TASK OBJECTIVE: Leave out any pictures and transcribe all other data below exactly.

MATERIAL PROVIDED:
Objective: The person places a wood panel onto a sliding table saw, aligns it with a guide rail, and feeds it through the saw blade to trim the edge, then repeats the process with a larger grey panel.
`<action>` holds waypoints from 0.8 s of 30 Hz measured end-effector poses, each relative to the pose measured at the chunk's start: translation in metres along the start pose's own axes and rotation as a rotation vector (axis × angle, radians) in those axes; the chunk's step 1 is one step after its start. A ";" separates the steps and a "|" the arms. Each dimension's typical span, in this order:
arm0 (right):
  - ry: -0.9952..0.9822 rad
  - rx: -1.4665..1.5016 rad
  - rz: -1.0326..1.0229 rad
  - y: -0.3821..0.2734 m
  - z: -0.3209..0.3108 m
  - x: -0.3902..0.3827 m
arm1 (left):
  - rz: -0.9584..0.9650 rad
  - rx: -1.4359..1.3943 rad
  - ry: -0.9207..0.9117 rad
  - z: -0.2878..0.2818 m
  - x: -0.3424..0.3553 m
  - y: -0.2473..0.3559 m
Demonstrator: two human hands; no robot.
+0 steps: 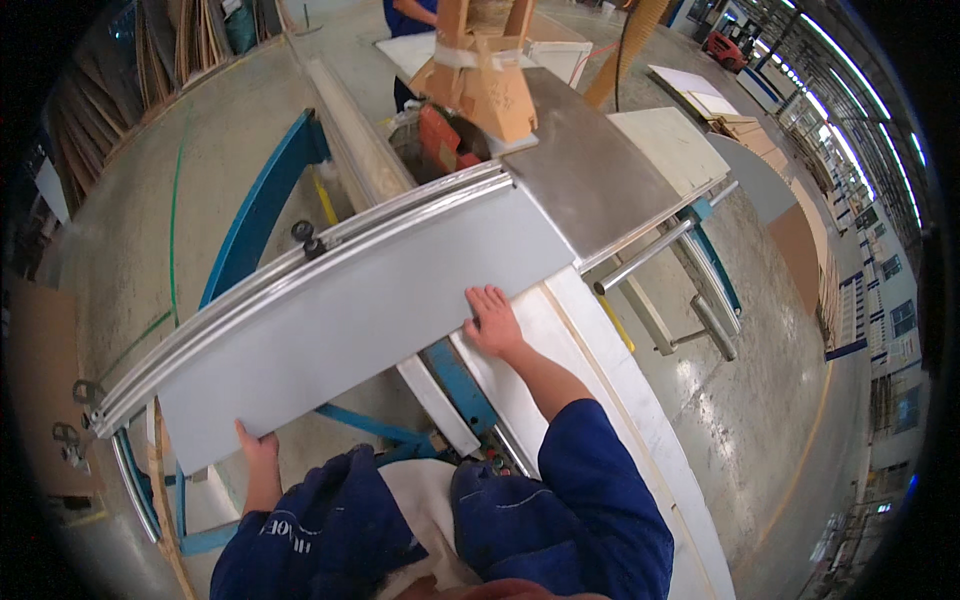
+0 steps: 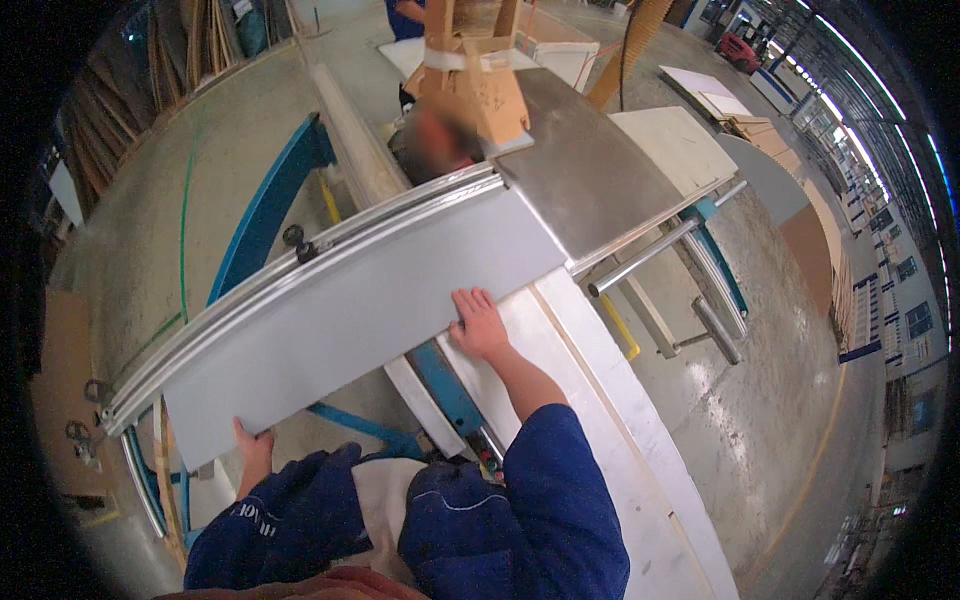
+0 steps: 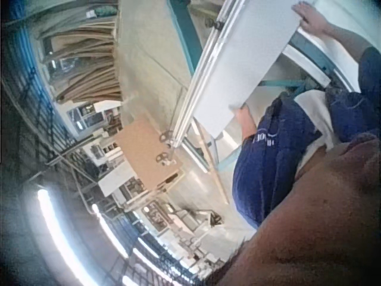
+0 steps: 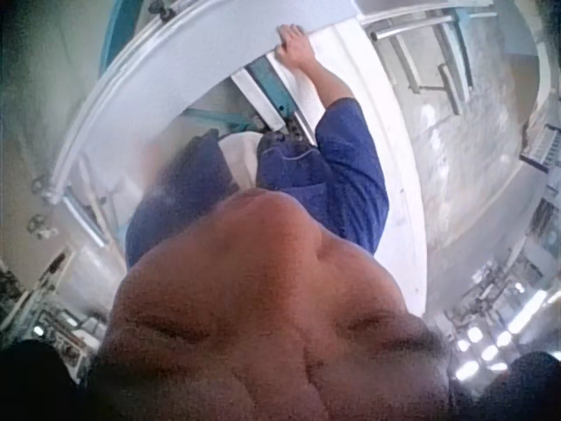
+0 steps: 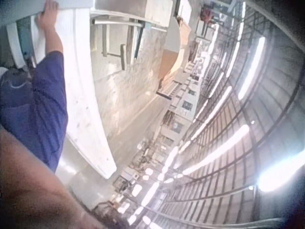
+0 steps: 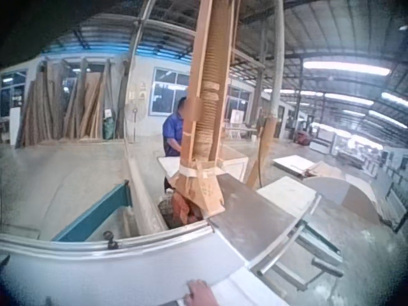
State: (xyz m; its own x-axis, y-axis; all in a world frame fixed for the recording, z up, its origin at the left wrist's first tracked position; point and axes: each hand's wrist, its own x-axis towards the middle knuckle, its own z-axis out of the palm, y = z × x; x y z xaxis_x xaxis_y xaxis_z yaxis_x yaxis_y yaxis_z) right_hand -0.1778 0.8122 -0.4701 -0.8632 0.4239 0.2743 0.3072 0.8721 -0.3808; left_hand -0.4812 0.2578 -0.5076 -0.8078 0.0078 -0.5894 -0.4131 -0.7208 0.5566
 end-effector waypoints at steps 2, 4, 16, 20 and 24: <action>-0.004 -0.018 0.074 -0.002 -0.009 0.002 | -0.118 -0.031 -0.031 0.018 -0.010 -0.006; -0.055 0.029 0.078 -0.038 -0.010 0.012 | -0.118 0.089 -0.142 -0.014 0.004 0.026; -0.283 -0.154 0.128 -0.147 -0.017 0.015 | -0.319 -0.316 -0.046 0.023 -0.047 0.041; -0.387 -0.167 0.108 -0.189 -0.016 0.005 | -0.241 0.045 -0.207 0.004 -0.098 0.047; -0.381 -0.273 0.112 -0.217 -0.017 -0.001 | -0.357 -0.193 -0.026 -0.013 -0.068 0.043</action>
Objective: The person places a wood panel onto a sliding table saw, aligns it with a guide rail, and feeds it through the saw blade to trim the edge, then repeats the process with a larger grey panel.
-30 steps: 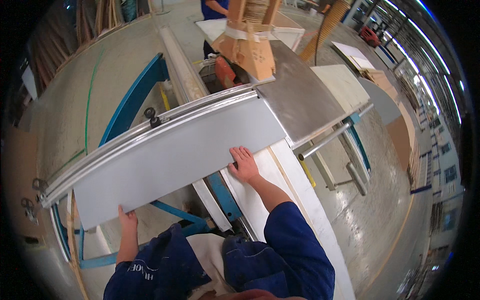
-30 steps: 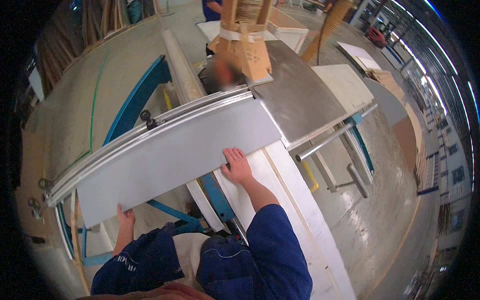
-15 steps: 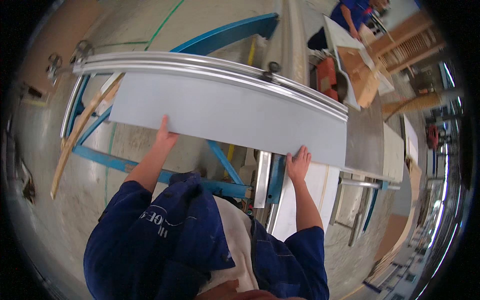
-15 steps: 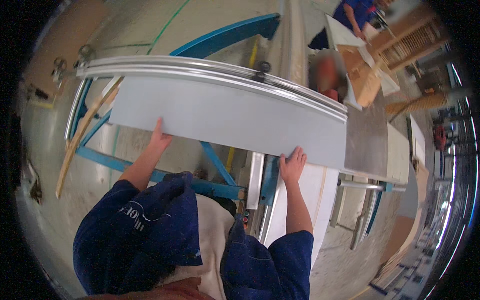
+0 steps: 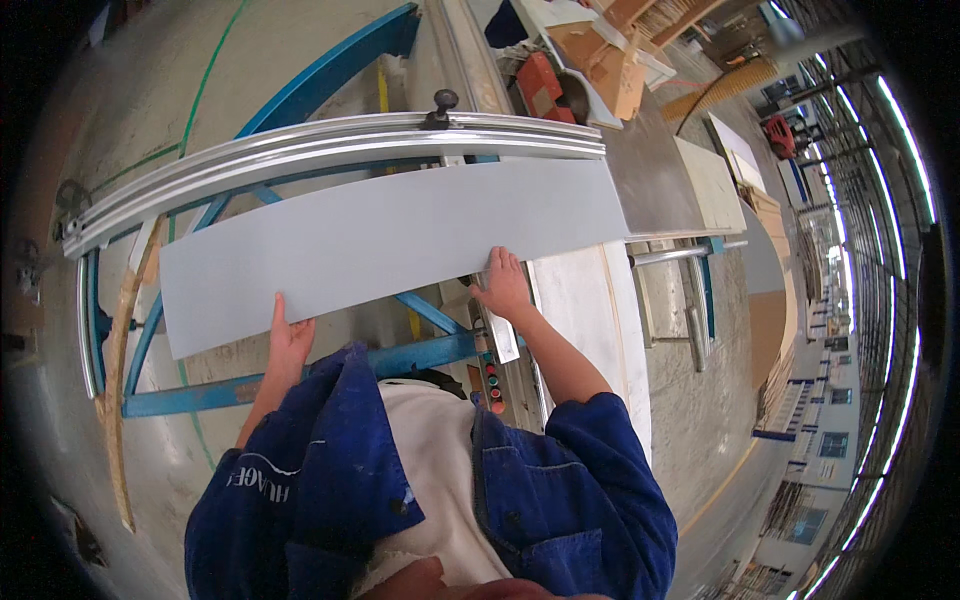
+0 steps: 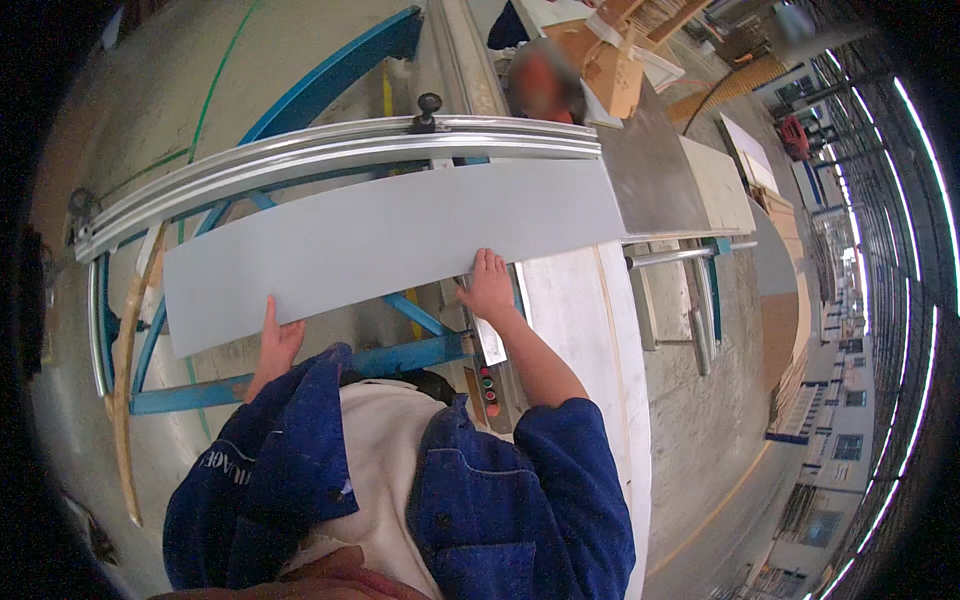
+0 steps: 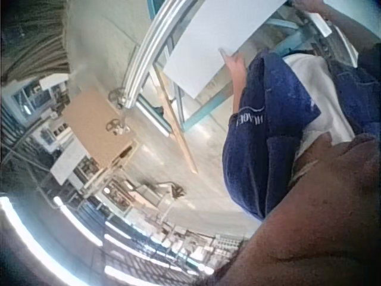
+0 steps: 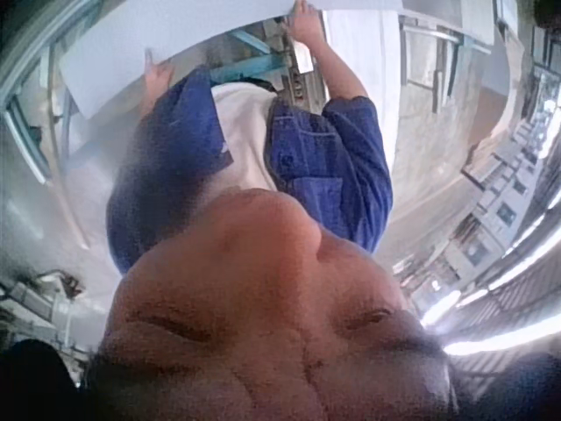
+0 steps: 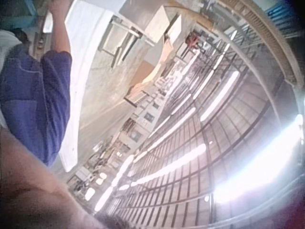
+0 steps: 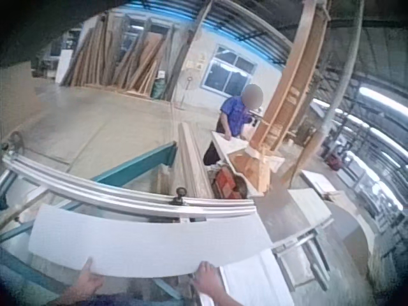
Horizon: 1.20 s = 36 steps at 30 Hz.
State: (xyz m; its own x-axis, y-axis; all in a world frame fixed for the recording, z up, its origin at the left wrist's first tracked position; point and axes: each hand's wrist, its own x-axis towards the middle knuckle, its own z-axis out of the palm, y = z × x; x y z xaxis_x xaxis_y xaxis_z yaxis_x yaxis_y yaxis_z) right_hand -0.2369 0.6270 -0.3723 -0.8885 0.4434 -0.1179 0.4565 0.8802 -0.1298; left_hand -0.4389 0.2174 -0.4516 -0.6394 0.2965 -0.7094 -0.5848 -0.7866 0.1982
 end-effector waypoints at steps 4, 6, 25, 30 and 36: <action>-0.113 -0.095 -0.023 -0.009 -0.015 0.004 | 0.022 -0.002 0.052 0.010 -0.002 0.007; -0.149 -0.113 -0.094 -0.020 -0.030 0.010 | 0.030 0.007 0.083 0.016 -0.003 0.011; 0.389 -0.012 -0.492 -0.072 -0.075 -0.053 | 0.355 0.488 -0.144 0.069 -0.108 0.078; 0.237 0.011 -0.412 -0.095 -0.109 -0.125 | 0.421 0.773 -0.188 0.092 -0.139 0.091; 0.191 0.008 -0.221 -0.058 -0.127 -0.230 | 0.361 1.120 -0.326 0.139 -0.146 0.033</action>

RESULT FOR THIS TASK:
Objective: The person places a wood panel onto a sliding table saw, aligns it with a guide rail, and feeds it through the saw blade to trim the edge, then repeats the process with a larger grey panel.
`<action>` holds waypoints from 0.8 s of 30 Hz measured end-effector poses, each relative to the pose measured at the chunk's start: translation in metres along the start pose's own axes and rotation as a rotation vector (axis × angle, radians) in those axes; the chunk's step 1 is one step after its start. A ";" separates the steps and a "|" the arms. Each dimension's typical span, in this order:
arm0 (right):
  - ry: -0.9952..0.9822 rad
  - rx: -1.4665..1.5016 rad
  - rz: -1.0326..1.0229 rad
  - y: -0.3821..0.2734 m
  - z: -0.3209..0.3108 m
  - x: -0.3902..0.3827 m
arm1 (left):
  - rz: -0.9584..0.9650 rad
  - rx: -1.4359..1.3943 rad
  - ry: -0.9207..0.9117 rad
  - z: -0.2878..0.2818 m
  - x: -0.3424..0.3553 m
  - y: -0.2473..0.3559 m
Demonstrator: two human hands; no robot.
+0 steps: 
+0 steps: 
+0 steps: 
+0 steps: 
+0 steps: 
+0 steps: 
State: (xyz m; its own x-axis, y-axis; all in a world frame fixed for the recording, z up, its origin at the left wrist's first tracked position; point and axes: each hand's wrist, its own x-axis towards the middle knuckle, its own z-axis out of the palm, y = z × x; x y z xaxis_x xaxis_y xaxis_z yaxis_x yaxis_y yaxis_z) right_hand -0.1778 0.8122 -0.4701 -0.8632 0.4239 0.2743 0.3072 0.8721 -0.3808; left_hand -0.4812 0.2578 -0.5076 -0.8078 0.0078 -0.5894 -0.4131 -0.7208 0.5566
 end-effector waypoints at steps 2, 4, 16, 20 and 24: <action>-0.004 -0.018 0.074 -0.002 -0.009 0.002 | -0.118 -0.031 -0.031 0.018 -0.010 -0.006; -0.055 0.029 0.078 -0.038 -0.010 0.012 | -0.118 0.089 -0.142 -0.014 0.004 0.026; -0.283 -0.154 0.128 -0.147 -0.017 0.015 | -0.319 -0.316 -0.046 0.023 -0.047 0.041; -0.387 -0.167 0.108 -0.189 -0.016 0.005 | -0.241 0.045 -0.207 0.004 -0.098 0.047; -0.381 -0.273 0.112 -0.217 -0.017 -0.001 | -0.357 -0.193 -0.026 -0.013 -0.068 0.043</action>
Objective: The person places a wood panel onto a sliding table saw, aligns it with a guide rail, and feeds it through the saw blade to trim the edge, then repeats the process with a larger grey panel.
-30 steps: 
-30 steps: 
-15 steps: 
-15 steps: 
+0 steps: 
+0 steps: 
+0 steps: 
+0 steps: 
+0 steps: 
+0 steps: 
Horizon: 1.20 s = 36 steps at 30 Hz.
State: (xyz m; its own x-axis, y-axis; all in a world frame fixed for the recording, z up, its origin at the left wrist's first tracked position; point and axes: each hand's wrist, its own x-axis towards the middle knuckle, its own z-axis out of the palm, y = z × x; x y z xaxis_x xaxis_y xaxis_z yaxis_x yaxis_y yaxis_z) right_hand -0.2369 0.6270 -0.3723 -0.8885 0.4434 -0.1179 0.4565 0.8802 -0.1298; left_hand -0.4389 0.2174 -0.4516 -0.6394 0.2965 -0.7094 -0.5848 -0.7866 0.1982
 end-effector waypoints at steps 4, 6, 25, 30 and 36: <action>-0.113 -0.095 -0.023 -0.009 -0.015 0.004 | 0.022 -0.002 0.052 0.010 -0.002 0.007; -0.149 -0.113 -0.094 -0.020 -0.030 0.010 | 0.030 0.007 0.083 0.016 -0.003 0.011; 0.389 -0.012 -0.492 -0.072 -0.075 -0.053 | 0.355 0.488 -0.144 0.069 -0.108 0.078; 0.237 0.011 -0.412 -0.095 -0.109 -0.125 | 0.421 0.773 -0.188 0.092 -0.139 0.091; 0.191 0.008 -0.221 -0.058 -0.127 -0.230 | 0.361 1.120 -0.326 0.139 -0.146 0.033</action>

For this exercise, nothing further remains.